Polish media reported that a military object found in a forest in northern Poland in April was a Russian KH-55 missile and that Polish armed forces had seen an object entering the country’s airspace in December but lost track of it.
Today, armed forces operational commander Tomasz Piotrowski and chief of staff Rajmund Andrzejczak submitted their resignations, spokesmen for the respective services told Reuters.
“I can confirm that the operational commander (Piotrowski) has terminated his employment relationship.

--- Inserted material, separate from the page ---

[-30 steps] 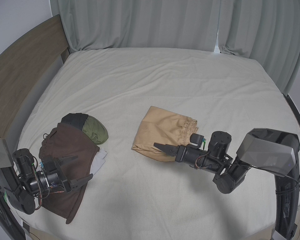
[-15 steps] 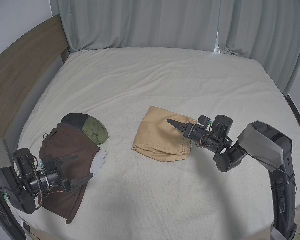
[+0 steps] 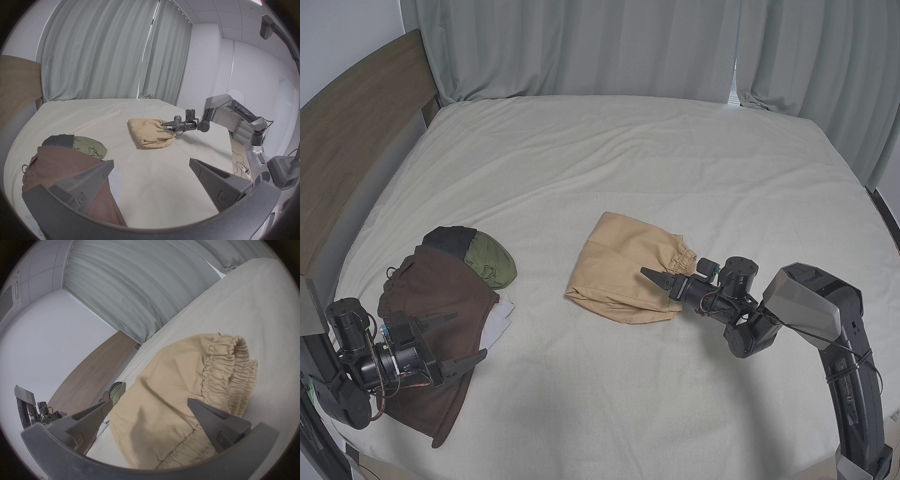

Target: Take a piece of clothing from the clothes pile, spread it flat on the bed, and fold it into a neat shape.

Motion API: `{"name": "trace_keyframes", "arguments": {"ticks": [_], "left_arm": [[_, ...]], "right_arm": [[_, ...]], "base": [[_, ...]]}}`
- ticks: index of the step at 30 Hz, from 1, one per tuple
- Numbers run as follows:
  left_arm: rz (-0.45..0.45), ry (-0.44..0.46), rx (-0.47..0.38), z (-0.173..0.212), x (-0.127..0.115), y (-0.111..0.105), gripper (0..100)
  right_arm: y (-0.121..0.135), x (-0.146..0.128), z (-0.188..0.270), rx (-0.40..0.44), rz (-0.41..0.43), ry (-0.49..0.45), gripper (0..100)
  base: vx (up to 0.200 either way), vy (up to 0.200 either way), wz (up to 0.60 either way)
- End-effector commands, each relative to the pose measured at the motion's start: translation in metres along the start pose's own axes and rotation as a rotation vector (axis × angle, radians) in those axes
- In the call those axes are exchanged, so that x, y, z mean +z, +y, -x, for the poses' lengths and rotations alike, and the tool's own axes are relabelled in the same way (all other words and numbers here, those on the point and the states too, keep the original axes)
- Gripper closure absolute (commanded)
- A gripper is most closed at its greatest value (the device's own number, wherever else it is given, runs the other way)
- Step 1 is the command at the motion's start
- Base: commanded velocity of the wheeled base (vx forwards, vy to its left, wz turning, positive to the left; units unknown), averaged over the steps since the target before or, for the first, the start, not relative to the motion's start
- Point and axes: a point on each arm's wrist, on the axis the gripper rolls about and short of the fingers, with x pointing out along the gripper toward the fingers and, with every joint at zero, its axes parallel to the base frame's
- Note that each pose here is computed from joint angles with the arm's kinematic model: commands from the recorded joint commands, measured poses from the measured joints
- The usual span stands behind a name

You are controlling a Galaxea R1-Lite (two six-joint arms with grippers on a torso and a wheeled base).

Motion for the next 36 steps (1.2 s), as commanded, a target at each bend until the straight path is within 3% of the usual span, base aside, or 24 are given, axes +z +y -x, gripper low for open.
{"name": "trace_keyframes", "arguments": {"ticks": [1, 9, 14, 19, 24, 27, 31, 36], "left_arm": [[0.0, 0.0, 0.001, 0.0, 0.0, 0.0, 0], [-0.001, -0.001, 0.0, 0.0, 0.0, 0.0, 0], [-0.004, -0.004, -0.001, -0.002, 0.001, 0.001, 0], [-0.056, -0.048, -0.063, -0.008, 0.016, -0.012, 0], [-0.058, -0.066, -0.099, -0.009, 0.023, -0.022, 0], [-0.055, -0.064, -0.112, -0.01, 0.023, -0.023, 0], [-0.055, -0.069, -0.153, -0.004, 0.024, -0.029, 0], [-0.099, -0.123, -0.251, 0.02, 0.036, -0.05, 0]], "right_arm": [[-0.01, -0.013, 0.001, -0.023, -0.019, 0.026, 0], [0.007, 0.009, 0.004, -0.014, 0.005, -0.022, 0], [0.043, 0.039, 0.019, 0.016, 0.029, -0.051, 0], [0.103, 0.081, 0.061, 0.054, 0.109, -0.098, 0], [0.131, 0.084, 0.097, 0.043, 0.166, -0.078, 0], [0.143, 0.07, 0.129, 0.011, 0.288, -0.025, 0], [0.149, 0.054, 0.154, -0.058, 0.369, 0.016, 0], [0.154, 0.044, 0.192, -0.15, 0.596, 0.029, 0]], "base": [[0.0, 0.0, 0.0], [0.0, 0.0, 0.0], [0.0, 0.0, 0.0], [0.0, 0.0, 0.0], [0.0, 0.0, 0.0], [0.0, 0.0, 0.0], [0.0, 0.0, 0.0], [0.0, 0.0, 0.0]]}}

He has resigned from professional military service,” said the press spokesman for the Polish Armed Forces, Jacek Goryszewski.
The resignations were first reported by the Rzeczpospolita daily.
“(It is) a complete disgrace for Minister Blaszczak, who has long crossed over the line into using the Polish Army in a partisan way,” Tomasz Siemoniak, a former defence minister from the opposition Civic Platform, wrote on social media platform X.
“This is a PiS disaster in the defence sector at a time of great threats to Poland,” he said.
Rattled by Russia’s invasion of neighbouring Ukraine, Poland has increased military spending to around 4% of national output this year and has also moved soldiers to its border with Belarus, a close ally of Moscow.
With a closely contested election in Poland on Oct 15, experts said the pace of military spending and the domestic debate around it were being driven in part by campaigning.